つマんない雑務振らレるより、少しデも足しニなる仕事にナればサ」
先は長いようで短い。
であれば、お得な仕事だけが回ってくるほうがありがたいに決まってる。
こんなん一人で回してたとか、マジで怖いな
「指示……ねぇ。
正直、ガラじゃナいけど。ま、ソうも言ってラれんネ。

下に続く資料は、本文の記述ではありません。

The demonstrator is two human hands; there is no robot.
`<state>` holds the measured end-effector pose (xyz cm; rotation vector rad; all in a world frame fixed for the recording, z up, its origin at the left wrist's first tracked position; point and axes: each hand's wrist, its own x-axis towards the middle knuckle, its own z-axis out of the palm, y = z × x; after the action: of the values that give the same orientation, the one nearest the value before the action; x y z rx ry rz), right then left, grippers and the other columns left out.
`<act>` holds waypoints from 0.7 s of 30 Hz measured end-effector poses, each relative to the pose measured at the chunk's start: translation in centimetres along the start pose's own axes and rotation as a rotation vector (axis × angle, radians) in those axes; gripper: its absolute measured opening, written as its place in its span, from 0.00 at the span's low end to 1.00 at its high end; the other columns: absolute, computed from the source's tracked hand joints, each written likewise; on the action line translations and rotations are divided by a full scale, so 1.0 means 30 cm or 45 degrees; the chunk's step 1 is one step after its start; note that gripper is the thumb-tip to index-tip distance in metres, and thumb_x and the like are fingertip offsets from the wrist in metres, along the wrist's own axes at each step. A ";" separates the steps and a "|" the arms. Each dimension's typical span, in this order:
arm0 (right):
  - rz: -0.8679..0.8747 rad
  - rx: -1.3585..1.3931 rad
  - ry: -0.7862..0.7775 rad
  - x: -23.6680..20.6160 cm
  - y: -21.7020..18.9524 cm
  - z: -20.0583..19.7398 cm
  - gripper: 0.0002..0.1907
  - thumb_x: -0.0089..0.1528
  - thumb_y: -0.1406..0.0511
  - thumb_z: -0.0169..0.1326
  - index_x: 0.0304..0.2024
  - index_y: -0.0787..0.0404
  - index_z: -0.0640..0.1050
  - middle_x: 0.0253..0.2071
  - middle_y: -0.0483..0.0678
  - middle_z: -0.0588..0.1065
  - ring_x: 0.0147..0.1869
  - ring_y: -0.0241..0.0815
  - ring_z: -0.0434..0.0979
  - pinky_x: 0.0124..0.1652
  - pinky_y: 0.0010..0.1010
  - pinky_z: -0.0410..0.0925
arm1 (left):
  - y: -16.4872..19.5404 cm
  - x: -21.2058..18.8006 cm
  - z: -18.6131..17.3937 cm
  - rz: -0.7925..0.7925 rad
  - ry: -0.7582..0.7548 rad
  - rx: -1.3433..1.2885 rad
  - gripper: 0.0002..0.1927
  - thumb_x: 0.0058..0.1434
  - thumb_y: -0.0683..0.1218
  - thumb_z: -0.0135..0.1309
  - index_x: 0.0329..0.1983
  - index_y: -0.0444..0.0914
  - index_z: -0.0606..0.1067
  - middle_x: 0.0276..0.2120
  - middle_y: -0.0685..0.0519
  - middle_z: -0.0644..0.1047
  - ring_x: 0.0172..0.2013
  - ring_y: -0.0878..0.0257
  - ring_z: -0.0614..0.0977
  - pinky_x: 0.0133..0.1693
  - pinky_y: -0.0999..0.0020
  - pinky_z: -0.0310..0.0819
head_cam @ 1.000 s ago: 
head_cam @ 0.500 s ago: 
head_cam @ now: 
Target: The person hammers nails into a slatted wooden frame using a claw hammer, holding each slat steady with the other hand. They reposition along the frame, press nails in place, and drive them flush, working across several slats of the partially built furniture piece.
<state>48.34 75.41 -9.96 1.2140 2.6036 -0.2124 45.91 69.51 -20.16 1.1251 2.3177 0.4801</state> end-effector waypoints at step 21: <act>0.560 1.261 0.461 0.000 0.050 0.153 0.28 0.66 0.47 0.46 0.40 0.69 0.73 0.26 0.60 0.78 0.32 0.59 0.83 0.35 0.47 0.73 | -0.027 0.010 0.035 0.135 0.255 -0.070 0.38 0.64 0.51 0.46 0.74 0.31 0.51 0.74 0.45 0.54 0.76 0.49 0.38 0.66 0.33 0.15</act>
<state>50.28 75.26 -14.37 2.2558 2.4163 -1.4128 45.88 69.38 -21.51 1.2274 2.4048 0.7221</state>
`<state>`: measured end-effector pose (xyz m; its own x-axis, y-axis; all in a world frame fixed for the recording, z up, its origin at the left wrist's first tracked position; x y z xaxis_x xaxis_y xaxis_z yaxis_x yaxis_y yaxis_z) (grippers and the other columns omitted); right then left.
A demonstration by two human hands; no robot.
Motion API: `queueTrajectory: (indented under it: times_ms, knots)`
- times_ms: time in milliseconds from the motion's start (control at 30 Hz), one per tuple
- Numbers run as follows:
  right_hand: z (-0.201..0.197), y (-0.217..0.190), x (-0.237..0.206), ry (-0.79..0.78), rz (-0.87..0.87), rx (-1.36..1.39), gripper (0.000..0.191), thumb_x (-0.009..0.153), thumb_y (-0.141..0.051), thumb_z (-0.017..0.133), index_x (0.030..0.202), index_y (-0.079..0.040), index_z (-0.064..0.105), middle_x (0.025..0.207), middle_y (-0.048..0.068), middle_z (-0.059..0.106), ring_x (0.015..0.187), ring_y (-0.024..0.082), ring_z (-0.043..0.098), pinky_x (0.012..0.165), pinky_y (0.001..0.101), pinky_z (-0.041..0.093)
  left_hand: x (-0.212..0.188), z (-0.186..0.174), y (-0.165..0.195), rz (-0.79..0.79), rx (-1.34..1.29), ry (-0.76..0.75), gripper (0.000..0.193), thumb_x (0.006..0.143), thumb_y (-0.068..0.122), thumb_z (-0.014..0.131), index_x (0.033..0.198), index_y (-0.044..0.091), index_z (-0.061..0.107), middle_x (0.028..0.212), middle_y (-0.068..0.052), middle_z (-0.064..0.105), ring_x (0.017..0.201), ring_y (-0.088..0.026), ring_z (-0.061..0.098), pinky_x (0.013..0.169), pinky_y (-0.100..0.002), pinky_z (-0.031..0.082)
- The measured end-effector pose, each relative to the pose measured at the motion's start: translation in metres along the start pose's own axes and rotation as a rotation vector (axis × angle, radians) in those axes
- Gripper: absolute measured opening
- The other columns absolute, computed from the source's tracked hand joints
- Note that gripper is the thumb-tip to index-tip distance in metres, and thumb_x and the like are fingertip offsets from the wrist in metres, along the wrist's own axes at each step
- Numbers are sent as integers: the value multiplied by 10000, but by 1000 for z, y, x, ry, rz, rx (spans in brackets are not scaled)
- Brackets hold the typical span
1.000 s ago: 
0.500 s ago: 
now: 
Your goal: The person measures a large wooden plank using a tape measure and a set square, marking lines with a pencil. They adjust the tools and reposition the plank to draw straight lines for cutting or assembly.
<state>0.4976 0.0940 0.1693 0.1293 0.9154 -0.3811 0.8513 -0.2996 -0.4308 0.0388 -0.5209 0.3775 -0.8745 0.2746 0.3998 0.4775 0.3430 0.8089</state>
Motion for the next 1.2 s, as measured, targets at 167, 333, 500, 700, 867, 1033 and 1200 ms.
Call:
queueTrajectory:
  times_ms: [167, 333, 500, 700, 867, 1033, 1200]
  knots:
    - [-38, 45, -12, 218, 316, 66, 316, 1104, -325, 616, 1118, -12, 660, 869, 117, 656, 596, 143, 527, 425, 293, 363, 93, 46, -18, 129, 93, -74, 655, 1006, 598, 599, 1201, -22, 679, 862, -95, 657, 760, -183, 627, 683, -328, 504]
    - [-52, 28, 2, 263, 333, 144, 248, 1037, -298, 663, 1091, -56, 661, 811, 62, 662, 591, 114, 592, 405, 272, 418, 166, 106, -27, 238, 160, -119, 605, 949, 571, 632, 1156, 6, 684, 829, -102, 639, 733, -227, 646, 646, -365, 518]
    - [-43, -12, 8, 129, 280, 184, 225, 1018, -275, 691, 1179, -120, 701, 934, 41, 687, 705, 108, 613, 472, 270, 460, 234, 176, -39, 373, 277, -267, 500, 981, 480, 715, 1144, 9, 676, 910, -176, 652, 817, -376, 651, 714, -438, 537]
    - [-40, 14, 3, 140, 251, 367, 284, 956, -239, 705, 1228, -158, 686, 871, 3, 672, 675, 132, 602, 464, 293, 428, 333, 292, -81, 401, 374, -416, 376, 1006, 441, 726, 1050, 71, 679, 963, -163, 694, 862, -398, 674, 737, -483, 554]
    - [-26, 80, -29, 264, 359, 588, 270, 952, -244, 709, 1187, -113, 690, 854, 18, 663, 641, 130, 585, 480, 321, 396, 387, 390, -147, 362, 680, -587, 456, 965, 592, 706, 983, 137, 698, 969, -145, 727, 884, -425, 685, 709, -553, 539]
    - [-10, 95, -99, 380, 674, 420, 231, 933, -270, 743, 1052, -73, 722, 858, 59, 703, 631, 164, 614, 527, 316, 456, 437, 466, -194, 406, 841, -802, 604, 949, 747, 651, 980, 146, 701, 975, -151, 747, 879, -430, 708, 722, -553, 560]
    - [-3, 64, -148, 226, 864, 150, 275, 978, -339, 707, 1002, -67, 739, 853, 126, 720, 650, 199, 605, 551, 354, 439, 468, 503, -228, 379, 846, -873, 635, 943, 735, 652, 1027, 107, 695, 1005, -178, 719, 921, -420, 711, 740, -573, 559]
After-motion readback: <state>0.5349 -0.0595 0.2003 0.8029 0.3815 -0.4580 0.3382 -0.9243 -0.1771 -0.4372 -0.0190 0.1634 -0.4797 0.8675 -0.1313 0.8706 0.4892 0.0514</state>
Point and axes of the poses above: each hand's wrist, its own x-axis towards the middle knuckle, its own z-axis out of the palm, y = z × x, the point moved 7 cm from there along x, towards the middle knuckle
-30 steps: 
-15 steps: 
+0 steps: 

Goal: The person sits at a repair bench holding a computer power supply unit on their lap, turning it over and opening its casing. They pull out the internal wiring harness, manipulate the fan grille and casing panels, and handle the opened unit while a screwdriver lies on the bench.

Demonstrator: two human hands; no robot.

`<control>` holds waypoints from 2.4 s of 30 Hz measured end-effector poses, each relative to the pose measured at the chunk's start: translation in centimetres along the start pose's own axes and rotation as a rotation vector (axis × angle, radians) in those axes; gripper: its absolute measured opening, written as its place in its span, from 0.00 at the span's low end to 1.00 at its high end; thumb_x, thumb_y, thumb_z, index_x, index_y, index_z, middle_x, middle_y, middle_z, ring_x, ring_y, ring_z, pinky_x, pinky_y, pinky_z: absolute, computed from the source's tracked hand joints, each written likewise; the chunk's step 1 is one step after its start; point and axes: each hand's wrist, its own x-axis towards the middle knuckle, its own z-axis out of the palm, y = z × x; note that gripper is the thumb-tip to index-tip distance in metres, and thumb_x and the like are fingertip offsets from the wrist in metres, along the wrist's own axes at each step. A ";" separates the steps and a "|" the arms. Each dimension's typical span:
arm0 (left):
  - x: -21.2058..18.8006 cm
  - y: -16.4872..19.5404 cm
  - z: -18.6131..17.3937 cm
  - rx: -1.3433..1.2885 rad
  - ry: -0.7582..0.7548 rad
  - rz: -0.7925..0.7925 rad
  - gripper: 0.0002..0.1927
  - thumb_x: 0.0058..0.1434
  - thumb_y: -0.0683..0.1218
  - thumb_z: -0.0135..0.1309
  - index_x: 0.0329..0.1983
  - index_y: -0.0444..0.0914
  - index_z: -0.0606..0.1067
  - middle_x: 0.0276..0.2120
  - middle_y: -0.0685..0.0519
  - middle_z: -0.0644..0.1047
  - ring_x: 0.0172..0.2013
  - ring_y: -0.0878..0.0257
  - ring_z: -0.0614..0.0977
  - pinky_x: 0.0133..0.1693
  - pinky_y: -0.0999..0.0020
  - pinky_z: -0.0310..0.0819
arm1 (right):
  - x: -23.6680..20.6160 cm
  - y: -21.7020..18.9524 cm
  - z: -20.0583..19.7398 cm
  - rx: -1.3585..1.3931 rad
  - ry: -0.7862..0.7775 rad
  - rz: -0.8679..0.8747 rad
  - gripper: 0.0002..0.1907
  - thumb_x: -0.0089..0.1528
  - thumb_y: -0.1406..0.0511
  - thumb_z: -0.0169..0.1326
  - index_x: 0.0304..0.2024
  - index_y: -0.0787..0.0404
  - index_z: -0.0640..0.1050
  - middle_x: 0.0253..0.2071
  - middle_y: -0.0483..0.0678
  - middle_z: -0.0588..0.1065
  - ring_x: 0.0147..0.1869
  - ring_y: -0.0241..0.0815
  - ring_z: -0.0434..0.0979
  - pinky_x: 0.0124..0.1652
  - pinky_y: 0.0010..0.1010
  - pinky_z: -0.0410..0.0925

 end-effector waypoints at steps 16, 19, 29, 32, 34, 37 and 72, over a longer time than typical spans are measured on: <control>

」
ひひ、と少しだけ照れたような笑い。
「はいはい、そんじゃ諸君!
我らがあかねちんが無事仕事を終え、『ライムライト』の問題は解決!
喧嘩もなしってことだ。
ということで、さっさと撤収して次に備えよう!
1班、3班中心でよろしく。
これから、まだまだ忙しいし、体には気をつけてネ」
に、と笑い返して指示を出す。
どこか間の抜けた感じではあるが、高圧でもなく
ゆる過ぎもしない程度で。
■トゥルーバイツ隊員 > 「アンタもな、『代行』……オラ、3班! やるぞ! 仕事の時間だ! 1班は『代行』の手伝いをしろ!」
隻眼の男は軽口を叩きながらも、華霧を補佐するようにそう声をあげて、仕事に戻っていった。
その後については、余り語ることもない。
強いて語ることがあるとすれば……『代行』の活躍により、残された現場仕事は恙無く終わったという事。
せいぜい、それだけだ。
ご案内:「落第街 路地裏」から日ノ岡 あかねさんが去りました。
■園刃 華霧 >
「……代行、ネ。
やレやれ……やっぱ……錆……
いヤ、くっツいてルもんは……落とサないトな……」
ポツリ、とつぶやき
仕事に移ったのだった。
ご案内:「落第街 路地裏」から園刃 華霧さんが去りました。
ご案内:「落第街 路地裏」にエインヘリヤルさんが現れました。
■エインヘリヤル > なぜこんな立地にカフェを出したのかわからないが。
おそらくはあまり表沙汰に出来ない理由があるのだろう。
だが、店が実際にあるのだから仕方ない。
自然とそこに足が向いてしまうのも仕方ない。
というのに、だ。
どうして公も未だに絡まれるのか。
ライオンのたてがみを見れば、それだけでわかりそうなものだが。
■チンピラリアン > 「ずいぶんといい身なりじゃねえか、嬢ちゃん、ああ?
悪いがココは通行料ってもんがあってさーあ」
下卑た笑いを浮かべつつ、エインヘリヤルの雰囲気も理解できず、情報もない、哀れな男は凄んで挑発してみせる
■エインヘリヤル > 「……そうね、まあ今のうちなら見逃してあげなくもないわ」
こんなクズが出てしまっては、カフェの売上に影響が出そうな時点で許せない。
ただ、今なら腕の一本や二本で勘弁してやらなくもない。
まだ、足が残っているうちに許される範囲が安全だと。